▶ **PROBLEM STATEMENT**: As you look over the data below, please find each line where the word "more" appears, then copy it.

▶ **DATASET**:

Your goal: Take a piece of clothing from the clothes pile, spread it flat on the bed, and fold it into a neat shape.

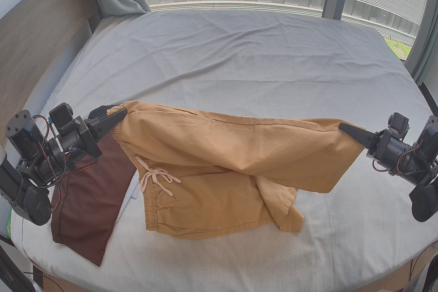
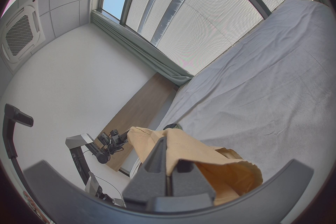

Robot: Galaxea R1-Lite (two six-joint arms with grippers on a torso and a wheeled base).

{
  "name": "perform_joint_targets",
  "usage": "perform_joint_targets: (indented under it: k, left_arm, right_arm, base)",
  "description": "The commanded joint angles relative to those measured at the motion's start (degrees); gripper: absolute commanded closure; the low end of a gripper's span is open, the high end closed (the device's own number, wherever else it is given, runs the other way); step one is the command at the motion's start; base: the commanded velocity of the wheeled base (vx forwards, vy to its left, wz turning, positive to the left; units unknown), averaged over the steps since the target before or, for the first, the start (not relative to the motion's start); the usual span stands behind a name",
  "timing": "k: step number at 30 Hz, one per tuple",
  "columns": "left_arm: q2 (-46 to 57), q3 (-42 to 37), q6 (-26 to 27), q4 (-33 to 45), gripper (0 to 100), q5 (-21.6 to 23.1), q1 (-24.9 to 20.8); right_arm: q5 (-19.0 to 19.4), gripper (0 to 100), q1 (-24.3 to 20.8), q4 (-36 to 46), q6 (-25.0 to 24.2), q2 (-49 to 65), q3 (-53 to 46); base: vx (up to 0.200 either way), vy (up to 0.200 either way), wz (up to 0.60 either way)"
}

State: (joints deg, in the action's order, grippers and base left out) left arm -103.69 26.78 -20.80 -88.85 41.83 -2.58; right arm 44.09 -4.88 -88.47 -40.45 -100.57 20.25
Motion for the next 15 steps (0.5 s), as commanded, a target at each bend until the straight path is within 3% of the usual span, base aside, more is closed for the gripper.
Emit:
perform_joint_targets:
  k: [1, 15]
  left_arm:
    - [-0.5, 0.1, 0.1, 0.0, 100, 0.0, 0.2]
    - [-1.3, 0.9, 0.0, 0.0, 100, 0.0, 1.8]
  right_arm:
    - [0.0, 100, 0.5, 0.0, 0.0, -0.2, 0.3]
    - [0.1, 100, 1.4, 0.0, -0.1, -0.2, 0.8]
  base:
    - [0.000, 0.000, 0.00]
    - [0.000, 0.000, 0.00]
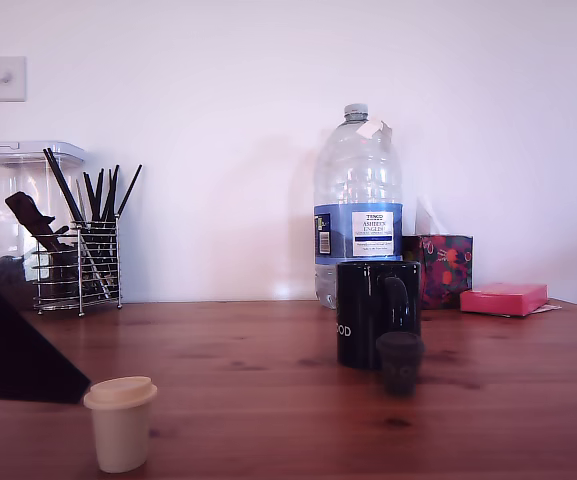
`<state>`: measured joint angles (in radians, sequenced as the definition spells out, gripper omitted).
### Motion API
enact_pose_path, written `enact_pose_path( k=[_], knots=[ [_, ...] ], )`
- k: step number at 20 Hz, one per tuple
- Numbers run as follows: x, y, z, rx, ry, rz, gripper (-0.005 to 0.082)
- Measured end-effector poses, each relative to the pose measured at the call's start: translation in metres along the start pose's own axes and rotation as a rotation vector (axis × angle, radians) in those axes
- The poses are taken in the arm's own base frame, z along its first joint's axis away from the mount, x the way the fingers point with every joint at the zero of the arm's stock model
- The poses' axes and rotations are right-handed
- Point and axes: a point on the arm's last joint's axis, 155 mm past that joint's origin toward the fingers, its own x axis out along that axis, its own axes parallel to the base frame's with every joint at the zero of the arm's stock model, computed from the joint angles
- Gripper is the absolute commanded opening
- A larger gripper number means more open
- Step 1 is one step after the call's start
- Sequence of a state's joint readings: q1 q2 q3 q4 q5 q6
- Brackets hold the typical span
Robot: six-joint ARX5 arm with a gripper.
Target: Pick up the coffee capsules from the table one by one and drop them inside the nearest coffee cup
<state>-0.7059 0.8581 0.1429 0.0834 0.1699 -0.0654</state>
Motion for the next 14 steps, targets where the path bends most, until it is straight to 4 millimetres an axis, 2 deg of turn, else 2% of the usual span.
enact_pose_path(
  k=[5,11,14],
  knots=[
    [0.013,0.011,0.010,0.059,-0.038,0.053,0.0791],
    [0.028,0.012,0.010,0.083,-0.044,0.047,0.0790],
    [0.030,0.011,0.019,0.088,-0.083,0.040,0.0790]
  ],
)
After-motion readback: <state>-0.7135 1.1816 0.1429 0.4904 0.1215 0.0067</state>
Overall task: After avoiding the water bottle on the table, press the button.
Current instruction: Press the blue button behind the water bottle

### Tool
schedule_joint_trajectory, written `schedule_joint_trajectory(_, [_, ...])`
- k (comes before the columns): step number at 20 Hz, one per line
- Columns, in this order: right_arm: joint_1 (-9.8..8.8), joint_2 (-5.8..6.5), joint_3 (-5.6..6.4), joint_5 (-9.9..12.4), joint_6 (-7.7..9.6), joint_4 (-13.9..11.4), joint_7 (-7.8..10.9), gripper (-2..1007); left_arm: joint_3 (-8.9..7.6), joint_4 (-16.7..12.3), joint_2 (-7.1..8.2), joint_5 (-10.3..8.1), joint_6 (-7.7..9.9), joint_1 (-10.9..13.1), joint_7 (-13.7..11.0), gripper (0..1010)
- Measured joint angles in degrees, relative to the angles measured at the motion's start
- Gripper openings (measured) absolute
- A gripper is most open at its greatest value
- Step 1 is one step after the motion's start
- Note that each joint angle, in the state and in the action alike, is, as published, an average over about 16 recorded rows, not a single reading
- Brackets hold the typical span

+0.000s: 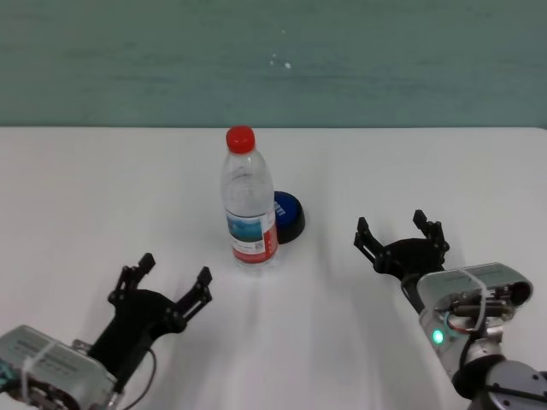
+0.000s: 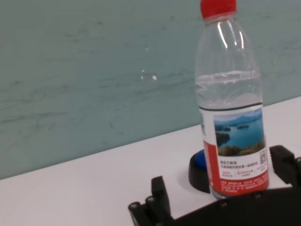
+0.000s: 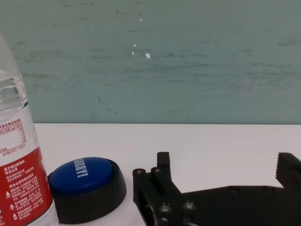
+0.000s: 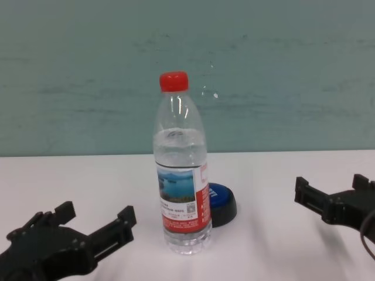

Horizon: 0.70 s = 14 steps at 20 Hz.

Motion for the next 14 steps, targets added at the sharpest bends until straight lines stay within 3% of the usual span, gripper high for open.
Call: schedule_joint_trajectory(14, [0.0, 0.0, 0.0, 0.0, 0.0, 0.0, 0.0, 1004, 1.5, 1.7, -1.52, 2.03, 0.11, -1.7, 1.1, 1010])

▶ **COMPLETED EXERCISE**:
Motion for the next 15 steps (0.5 s), as commanded, a target at each bend until the straight path is within 3% of the usual span, base aside, more is closed for the gripper.
- A larger gripper number means more open

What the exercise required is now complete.